I am low on money these days and my life is hell for it. I have to do with substandard everything in my life I recently had an incident where an elderly woman asked me for money while roaming the street with her family begging for money. I had no money to spare, but had I had any, I wouldn't have given a penny to her (Life is tough, I can't give away money I didn't earn)
But, she later said something which melted my heart, "Majboori hai beta!" (Hindi) "We don't want to do this, but we have to do it son" (now add some emotional value to it), I didn't know what to do, I was on my cycle and I could feel their eyes on me as I passed them and I just peddled faster with teary eyes.
I didn't know how to deal with that. i.e., I don't have enough money for medical necessities or to improve the standard of living of my own life, but I was being asked to spare change by a poor family that was demonstrably in a worse spot than me.
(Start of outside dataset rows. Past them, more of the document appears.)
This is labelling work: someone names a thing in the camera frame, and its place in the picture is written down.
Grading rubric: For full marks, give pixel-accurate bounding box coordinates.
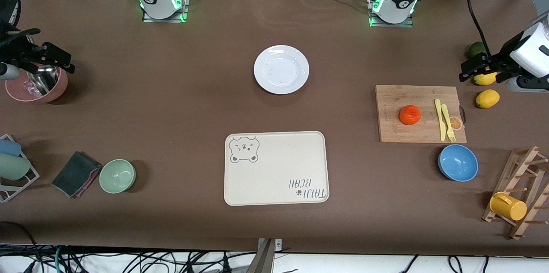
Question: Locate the orange fruit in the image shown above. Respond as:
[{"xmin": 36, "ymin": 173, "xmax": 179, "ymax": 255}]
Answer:
[{"xmin": 399, "ymin": 105, "xmax": 422, "ymax": 126}]

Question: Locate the white round plate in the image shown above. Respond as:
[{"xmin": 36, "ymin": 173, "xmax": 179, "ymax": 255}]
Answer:
[{"xmin": 253, "ymin": 45, "xmax": 310, "ymax": 95}]

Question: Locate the yellow lemon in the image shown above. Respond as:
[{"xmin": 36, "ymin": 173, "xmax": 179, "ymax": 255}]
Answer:
[
  {"xmin": 474, "ymin": 72, "xmax": 498, "ymax": 86},
  {"xmin": 476, "ymin": 89, "xmax": 501, "ymax": 109}
]

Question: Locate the dark green avocado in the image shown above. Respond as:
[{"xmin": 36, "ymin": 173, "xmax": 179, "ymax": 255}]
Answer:
[{"xmin": 468, "ymin": 42, "xmax": 487, "ymax": 59}]

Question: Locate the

I was always taught that if you give beggars money, they will spend it all on alcohol (not blaming them), and given the number of beggars who have come to be smelling like alcohol and death with wobbly balance, it has been a rule not to provide them with money. Also, let's not forget, if you're really poor (homeless and have nothing to lose) and you are really desperate, you are often dangerous i.e., not someone around whom your kids can roam, again, not blaming them. But... I don't know what is right or wrong in this situation!
How do you deal with external problems you can't solve around you? What is the moral thing to do here?
edit: This kinda reminds of a story about Jesus where a prince once came to him and told him that he isn't at peace with himself no matter what he does, and Jesus told him that to get peace he must give away everything to the poor and follow Jesus around and the prince refused (something along those lines).
I know what the most moral thing might be in this case, but even if you tell me that I should give money to those who live in abject poverty, I probably won't do it as often as I should.